第45章 第 45 章 當下便有幾位官眷起身,……
當下便有幾位官眷起身, 朝沈采薇走了過去,說起家長裡短。
其中一位最為熱絡的,正是方才在一眾女眷裡全然不搭理沈扶搖的那位。
沈扶搖覺得這人莫名其妙,
但是旁邊跟她交好的夫人說這是忠勇侯府的大媳婦, 沈扶搖這才沒跟人置氣,
但又聽那夫人說這人還是張大人的大女兒,
張大人?那個明裡暗裡這幾日沒少嘲諷三郎的張大人?難怪完全不理會她。
沈扶搖看那人的眼神頓時變了, 卻見沈采薇與那人相談甚歡,
跟一個嘲諷三郎的人的女兒,相談甚歡。
*
沈采薇知道這個夫人是忠勇侯府的長房媳婦,
張大人的長女, 原配嫡妻所出。
沈采薇這幾天沒出帳子,但也要聽一聽外頭的動靜。
如詩, 如畫兩辦事利索, 來獵場頭一日便打探清楚了此次來了哪些官員,攜帶了哪些家眷,
官場之間這些官員之間又有甚麼明面上的牽扯。
其中有個奇葩的,張大人都六十了, 偏又納了個年輕貌美的小姑娘。
跟了他幾十年的髮妻, 本就身子骨不大好,聽聞這訊息,一時氣急, 生生給氣死了。
說起來那張大人與髮妻素來和睦, 外頭都傳是恩愛夫妻, 誰料臨老竟出這事,
張夫人本就體弱,再添了這番心結, 病勢愈發沉重,最後一病不起,
張大人的長女因此與父親大鬧了一場,自此但凡公開場合遇見,也只當沒瞧見這個父親,再不肯理會。
官宦人家之間的糾葛,也不止張大人一家。
旁的官員府上,各有各的齟齬。所以在這種公共場合,有些官家女眷雖面上應酬,但若兩家大人素日不對付,她們便也不往來。

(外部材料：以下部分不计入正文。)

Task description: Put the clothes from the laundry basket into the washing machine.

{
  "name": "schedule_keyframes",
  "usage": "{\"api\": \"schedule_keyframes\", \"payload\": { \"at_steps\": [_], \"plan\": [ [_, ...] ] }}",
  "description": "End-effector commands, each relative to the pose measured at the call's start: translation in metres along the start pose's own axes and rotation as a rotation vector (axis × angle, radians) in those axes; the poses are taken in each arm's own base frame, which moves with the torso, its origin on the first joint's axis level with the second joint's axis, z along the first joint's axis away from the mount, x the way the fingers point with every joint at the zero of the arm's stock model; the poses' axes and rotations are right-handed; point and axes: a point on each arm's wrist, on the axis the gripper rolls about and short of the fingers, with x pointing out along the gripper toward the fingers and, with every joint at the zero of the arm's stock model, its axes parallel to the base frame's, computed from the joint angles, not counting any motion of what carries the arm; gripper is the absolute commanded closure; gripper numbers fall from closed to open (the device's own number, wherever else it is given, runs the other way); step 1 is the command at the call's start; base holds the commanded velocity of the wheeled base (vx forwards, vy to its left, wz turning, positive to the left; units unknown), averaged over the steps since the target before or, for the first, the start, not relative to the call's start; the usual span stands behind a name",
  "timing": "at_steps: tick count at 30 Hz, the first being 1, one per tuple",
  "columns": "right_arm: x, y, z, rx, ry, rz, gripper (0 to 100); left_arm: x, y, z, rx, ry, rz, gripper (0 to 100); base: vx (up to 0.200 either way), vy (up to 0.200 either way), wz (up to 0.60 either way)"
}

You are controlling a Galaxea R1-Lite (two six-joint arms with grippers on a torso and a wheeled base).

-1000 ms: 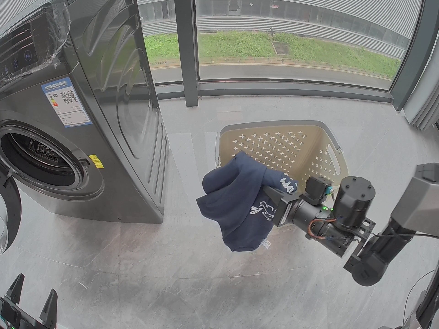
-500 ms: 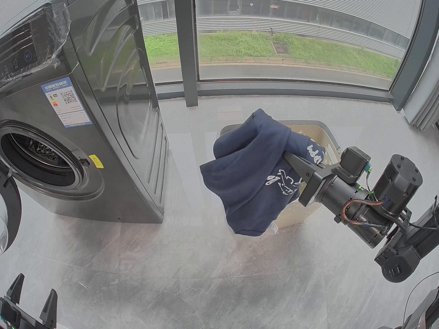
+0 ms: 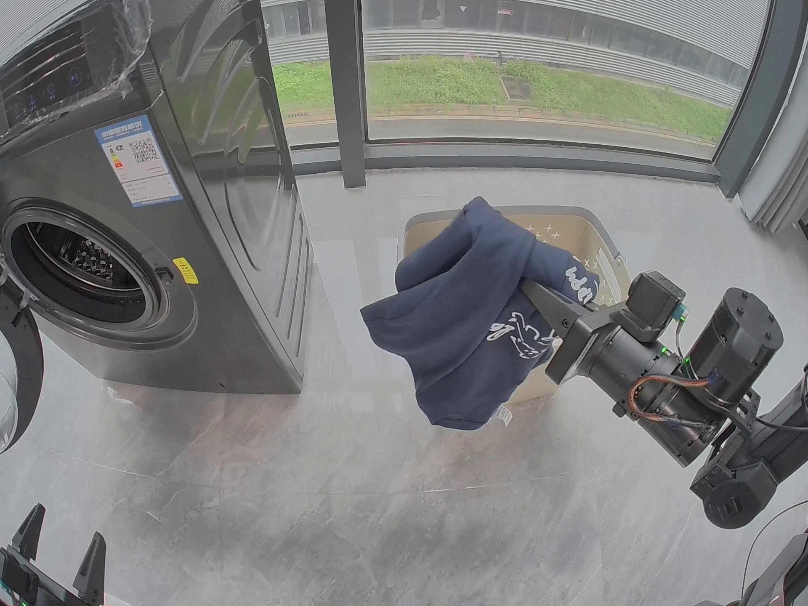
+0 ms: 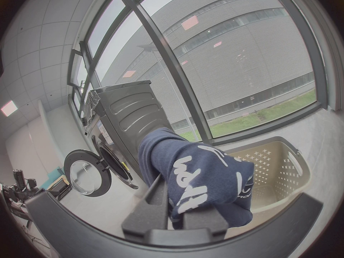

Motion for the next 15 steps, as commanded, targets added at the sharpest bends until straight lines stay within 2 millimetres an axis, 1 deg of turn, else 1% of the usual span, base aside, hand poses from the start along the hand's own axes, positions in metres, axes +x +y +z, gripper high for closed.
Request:
{"api": "schedule_keyframes", "payload": {
  "at_steps": [1,10,15],
  "plan": [
    [0.0000,0.0053,0.0002,0.005,-0.003,0.010,100,0.0002,0.0002,-0.0043,-0.001,0.002,0.000,0,-0.200,0.000,0.00],
    [0.0022,0.0044,0.0030,0.004,-0.023,-0.064,100,0.0002,0.0002,-0.0043,0.001,0.002,0.000,0,-0.200,0.000,0.00],
    [0.0022,0.0047,0.0024,0.006,-0.026,-0.062,100,0.0002,0.0003,-0.0043,-0.001,0.002,0.002,0,0.000,0.000,0.00]
  ]
}}
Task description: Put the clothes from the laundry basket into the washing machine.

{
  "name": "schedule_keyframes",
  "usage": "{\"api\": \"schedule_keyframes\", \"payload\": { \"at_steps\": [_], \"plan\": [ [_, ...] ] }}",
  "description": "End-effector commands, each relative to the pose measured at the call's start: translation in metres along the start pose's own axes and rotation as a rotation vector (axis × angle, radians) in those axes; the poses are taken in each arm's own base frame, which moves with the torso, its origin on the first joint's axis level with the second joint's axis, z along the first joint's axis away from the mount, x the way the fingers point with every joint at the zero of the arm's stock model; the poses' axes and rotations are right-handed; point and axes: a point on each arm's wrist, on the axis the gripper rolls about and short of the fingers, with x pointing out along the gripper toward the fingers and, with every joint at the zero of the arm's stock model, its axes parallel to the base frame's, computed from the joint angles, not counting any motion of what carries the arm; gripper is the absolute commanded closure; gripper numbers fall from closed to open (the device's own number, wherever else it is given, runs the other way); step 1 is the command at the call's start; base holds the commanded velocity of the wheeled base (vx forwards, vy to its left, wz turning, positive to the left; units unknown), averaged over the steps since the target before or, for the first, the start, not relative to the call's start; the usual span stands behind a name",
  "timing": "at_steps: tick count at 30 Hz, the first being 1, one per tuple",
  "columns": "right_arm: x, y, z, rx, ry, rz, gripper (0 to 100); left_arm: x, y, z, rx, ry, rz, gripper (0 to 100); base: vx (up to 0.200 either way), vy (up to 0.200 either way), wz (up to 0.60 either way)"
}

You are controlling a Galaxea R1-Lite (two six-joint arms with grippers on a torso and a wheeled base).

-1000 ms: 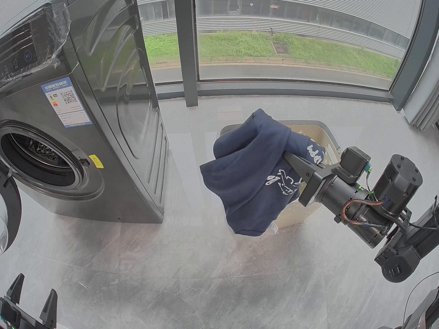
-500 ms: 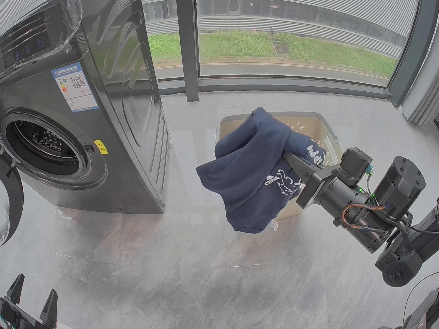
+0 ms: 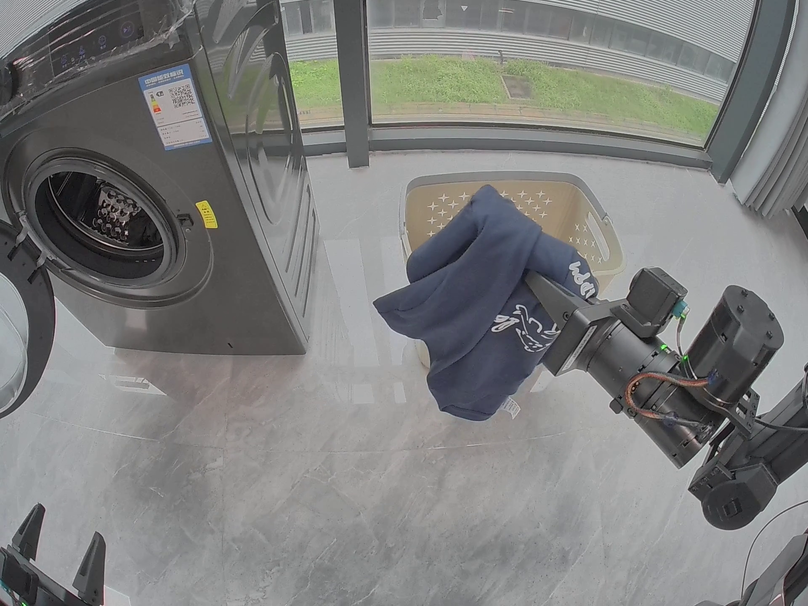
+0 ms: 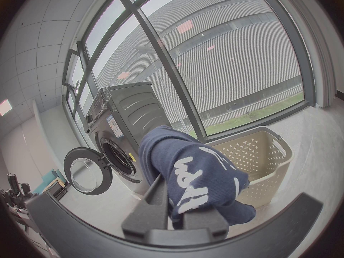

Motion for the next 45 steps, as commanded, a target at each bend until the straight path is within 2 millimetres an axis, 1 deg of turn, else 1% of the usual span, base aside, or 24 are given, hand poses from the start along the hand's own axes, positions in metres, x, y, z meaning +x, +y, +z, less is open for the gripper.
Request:
{"api": "schedule_keyframes", "payload": {
  "at_steps": [1,4,18,31,33,34,35,37,40,45],
  "plan": [
    [0.000,0.001,0.000,0.001,-0.003,0.002,100,0.000,0.000,-0.004,-0.001,0.003,0.000,0,0.000,0.000,0.00],
    [0.001,0.000,0.001,0.001,-0.007,0.000,100,0.000,0.000,-0.004,0.001,0.003,0.000,0,0.000,0.000,0.00],
    [0.001,0.000,0.002,0.001,-0.012,-0.034,100,0.000,0.000,-0.004,0.001,0.003,0.000,0,0.000,0.200,0.00],
    [0.000,-0.001,-0.001,0.002,-0.005,-0.038,100,0.000,0.000,-0.004,0.002,0.003,0.000,0,0.000,0.200,0.00],
    [0.000,-0.001,-0.001,0.002,-0.007,-0.036,100,0.000,0.000,-0.004,0.002,0.003,0.000,0,0.000,0.200,0.00],
    [0.002,-0.004,0.004,0.001,-0.024,-0.048,100,0.000,0.000,-0.004,0.001,0.003,0.000,0,0.000,0.200,0.00],
    [0.002,-0.004,0.004,0.001,-0.024,-0.048,100,0.000,0.000,-0.004,0.001,0.003,0.000,0,0.000,0.200,0.00],
    [-0.001,-0.005,0.009,0.006,-0.035,-0.050,100,0.000,0.000,-0.004,0.001,0.003,0.000,0,0.000,0.200,0.00],
    [-0.003,-0.001,0.006,0.012,-0.030,-0.037,100,0.000,0.000,-0.004,0.001,0.003,0.000,0,0.000,0.200,0.00],
    [0.000,-0.002,0.006,0.015,-0.034,-0.039,100,0.000,0.000,-0.004,0.001,0.003,0.000,0,0.000,0.200,0.00]
  ]
}}
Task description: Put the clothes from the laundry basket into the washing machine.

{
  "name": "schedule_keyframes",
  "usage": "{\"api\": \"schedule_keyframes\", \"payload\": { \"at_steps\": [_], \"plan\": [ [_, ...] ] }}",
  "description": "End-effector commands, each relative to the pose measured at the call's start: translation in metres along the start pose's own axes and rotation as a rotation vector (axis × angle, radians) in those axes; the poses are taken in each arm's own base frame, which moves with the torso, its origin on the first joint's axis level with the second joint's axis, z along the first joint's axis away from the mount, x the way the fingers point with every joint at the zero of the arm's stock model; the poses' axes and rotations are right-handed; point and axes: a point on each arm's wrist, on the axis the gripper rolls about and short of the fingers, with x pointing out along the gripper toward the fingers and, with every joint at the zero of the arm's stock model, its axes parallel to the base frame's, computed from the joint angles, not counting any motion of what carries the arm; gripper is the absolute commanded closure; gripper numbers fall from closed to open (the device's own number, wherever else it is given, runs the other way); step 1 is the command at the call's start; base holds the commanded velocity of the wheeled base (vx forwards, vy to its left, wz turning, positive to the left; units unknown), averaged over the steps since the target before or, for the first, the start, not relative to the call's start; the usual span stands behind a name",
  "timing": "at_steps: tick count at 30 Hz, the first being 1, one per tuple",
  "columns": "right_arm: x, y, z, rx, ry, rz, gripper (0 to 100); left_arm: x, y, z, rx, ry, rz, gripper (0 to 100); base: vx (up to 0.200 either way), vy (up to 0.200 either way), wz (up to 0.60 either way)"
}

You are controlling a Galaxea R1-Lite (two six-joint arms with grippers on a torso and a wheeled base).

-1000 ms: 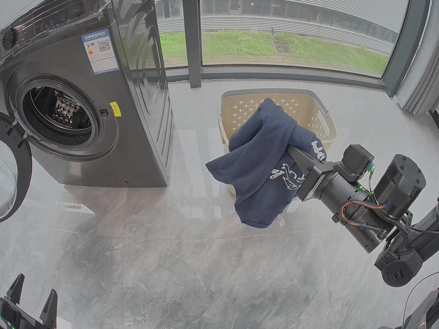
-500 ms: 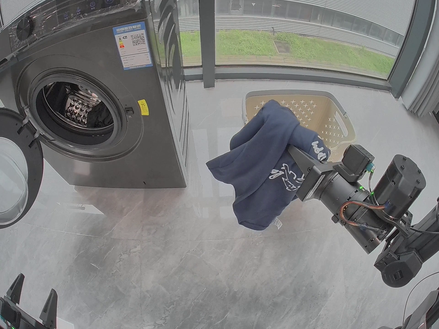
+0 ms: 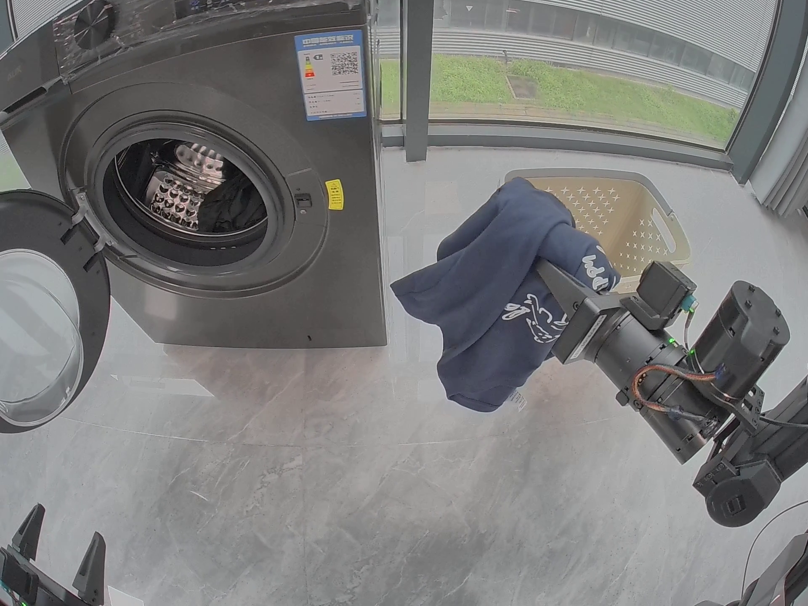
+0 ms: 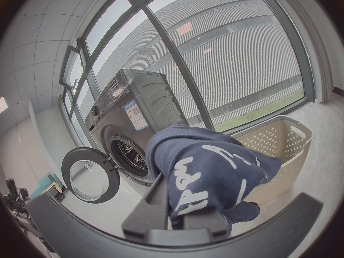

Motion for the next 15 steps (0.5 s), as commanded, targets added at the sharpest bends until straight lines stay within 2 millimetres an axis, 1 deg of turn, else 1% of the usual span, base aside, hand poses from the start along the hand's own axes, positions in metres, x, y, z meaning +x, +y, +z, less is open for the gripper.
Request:
{"api": "schedule_keyframes", "payload": {
  "at_steps": [1,15],
  "plan": [
    [0.0008,0.0003,0.0008,0.001,-0.003,0.002,100,0.0002,0.0002,-0.0042,0.000,0.002,0.000,0,0.000,0.200,0.00],
    [0.0013,-0.0022,0.0016,0.000,-0.007,-0.006,100,0.0002,0.0002,-0.0042,-0.002,0.002,0.000,0,0.000,0.200,0.00]
  ]
}}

若明知兩家有隙,還湊在一處說說笑笑,旁人瞧了,會以為有一方家的大人上趕著服軟。
沈采薇看著這位夫人跟周邊的人都講話,不是難相處的人,唯一就是不跟沈扶搖說話,
沈扶搖便扭頭,與這裡頭最說得來的那位夫人談起來。
春松認了出來,這是張大人納的那位姨奶奶。
張大人這把年紀了,倒寵得甚麼似的。
這個小姑娘以前也是大戶人家的,不過如今家道中落了。
良好的出身讓她養成了一身好氣度,生得好模樣,嘴又能說會道,
張大人疼得緊,一應吃穿用度,比之正妻也差不到哪裡去,也難怪正妻被氣成那樣。
“我家老爺待我是極好的。說起來,做女人嘛,在男人跟前總要軟和些。
男人在外頭辦差,難免遇上煩心事,回了家,咱們做女人的自然要溫柔似水,好好撫慰,
日子長了,自然能走進他心裡去。”
張大人的妾,如夫人與沈扶搖說話,傳授她些在老爺跟前的經驗。
她三言兩語,便試探出沈扶搖是個不得男人喜愛的。
得寵的女人,哪有這般情態?
這身厚重顏色的衣裳,分明是不得寵,又想在人前擺出端莊守禮的架子,生怕被人說了一句“不賢惠”。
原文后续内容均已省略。